The Moonlit Road and Other Ghost and Horror Stories

The Moonlit Road and Other Ghost and Horror Stories Literary Elements


Horror; Literature

Setting and Context

Numerous locations around America during the 19th century

Narrator and Point of View

Each story has a different narrator, and is generally told in first person. See each individual story summary for details about the narrator and point of view.

Tone and Mood

The tone and mood of the stories in this collection is generally marked by dread and foreboding. Bierce, however, often inserts wry observations even into the darkest of tales.

Protagonist and Antagonist

See each individual story summary for more information about protagonists and antagonists.

Major Conflict

The primary conflict in the stories is between human beings and each other, nature, or the supernatural. See each individual story summary for more information.


The climax of each story is often a twist ending. See each individual story summary for more details.


There are numerous examples of foreshadowing; this is one of the most prominent literacy devices used in this short story collection, as it creates a sense of dread and foreboding.

One example of foreboding occurs during "The Moonlit Road." Joel Hetman Jr. notes that Joel Sr. was "passionately attached [to his wife] with what I now know to have been a jealous and exacting devotion" (10). It is later revealed that Joel Sr. murdered his wife when he thought she had taken a lover.
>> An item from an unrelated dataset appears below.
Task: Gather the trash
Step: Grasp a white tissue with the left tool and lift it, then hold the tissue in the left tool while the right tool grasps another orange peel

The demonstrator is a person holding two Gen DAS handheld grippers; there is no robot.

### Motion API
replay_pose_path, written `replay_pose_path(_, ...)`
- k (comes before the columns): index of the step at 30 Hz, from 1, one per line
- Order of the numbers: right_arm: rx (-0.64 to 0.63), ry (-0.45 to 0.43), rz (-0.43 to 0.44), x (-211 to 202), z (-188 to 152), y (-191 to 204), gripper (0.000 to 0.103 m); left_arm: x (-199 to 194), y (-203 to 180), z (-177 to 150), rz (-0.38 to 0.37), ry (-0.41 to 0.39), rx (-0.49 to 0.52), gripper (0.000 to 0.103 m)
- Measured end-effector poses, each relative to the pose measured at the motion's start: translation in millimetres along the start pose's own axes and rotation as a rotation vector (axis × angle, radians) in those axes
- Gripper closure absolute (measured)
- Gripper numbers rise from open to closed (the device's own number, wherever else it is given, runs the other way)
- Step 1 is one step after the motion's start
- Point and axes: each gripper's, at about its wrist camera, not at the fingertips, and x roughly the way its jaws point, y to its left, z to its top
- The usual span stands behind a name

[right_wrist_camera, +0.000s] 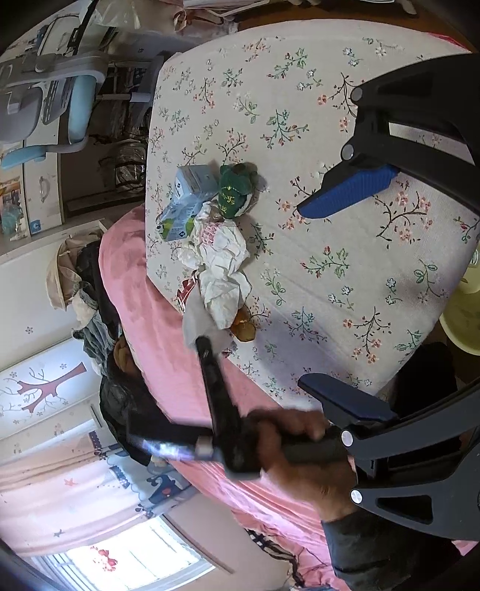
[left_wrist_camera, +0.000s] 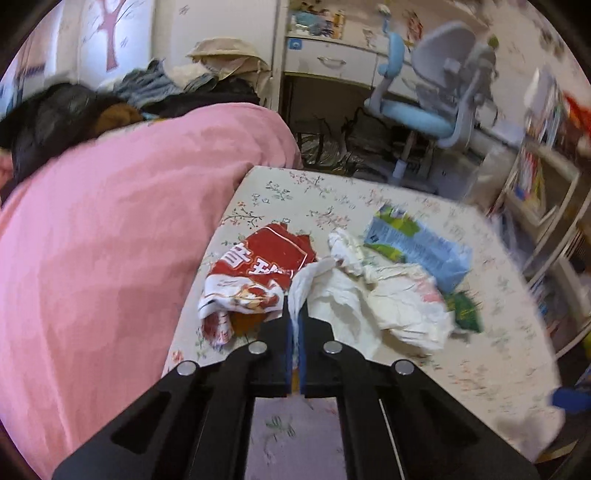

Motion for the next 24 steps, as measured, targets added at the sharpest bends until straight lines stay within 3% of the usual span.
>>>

This passage highlights Joel Sr.'s jealousy, and suggests that it played a role in his wife's death.


"There were evidences of 'improvement' —a few acres of ground immediately about the house had once been cleared of its trees, the decayed stumps of which were half concealed by the new growth that had been suffered to repair the ravage wrought by the ax." (18; "The Boarded Window"). Though Murlock has lost his wife, he still attempts to make his farm habitable and prosperous.


"As to me, I was younger then than now —there is much in that. Youth is Gilead, in which is balm for every wound." (11; "The Moonlit Road")

As Joel Hetman Jr. mourns his mother's death, he observes that youth is like the balm of Gilead. This is a biblical reference to Jeremiah 8:22, which references the area of Gilead, well known for its healing salves.


See Imagery section.


"Everyone who has had experience in the matter must have observed that one confronts the actual and imaginary perils of the night with far less apprehension in the open air than in a house with an open doorway." (29; "The Secret of Macarger's Gulch")

Peculiarly, Elderson finds that he is less fearful outside than he is inside a house. This is paradoxical, since there is usually less to fear when one is safely sheltered than when one is outdoors.


In "A Holy Terror," Mary Matthews and Jefferson Doman experience parallel cases of mistaken identity. Jefferson Doman realizes the gold vein is buried under the grave of a scarred-faced woman, and cannot help but wonder if this might be his own Mary Matthews. When he tries to discern this fact, he dies in terror from having the corpse fall on him. Later, Mary Matthews comes to the same camp with the millionaire she has married, and ends up finding the remains of Jefferson, which causes her such grief and horror that she instantly dies. In Jefferson's case, he thought he had found Mary, but died; in Mary's case, she had actually found Jefferson, but she died anyway.

Metonymy and Synecdoche

"Should the monster follow, the taste which had plastered the walls with paintings had consistently supplied a rack of murderous Oriental weapons from which he could snatch one to suit the occasion." (25; "The Man and the Snake")

The odd taste of Dr. Druring has caused him to decorate the walls with exotic swords. This is an example of synecdoche, in which a part of something (in this case, Dr. Druring's taste in home decor) stands in for the whole (Dr. Druring himself).


"Grief is an artist of powers as various as the instruments upon which he plays his dirges for the dead, evoking from some the sharpest, shrillest notes, from others the low, grave chords that throb recurrent like the slow beating of a distant drum. Some natures it startles; some it stupefies." (20; "The Boarded Window")

As Murlock mourns his dead wife, he is filled with grief. This quote likens grief to an artist, which draws differing reactions from people just as a musician draws different sounds from instruments.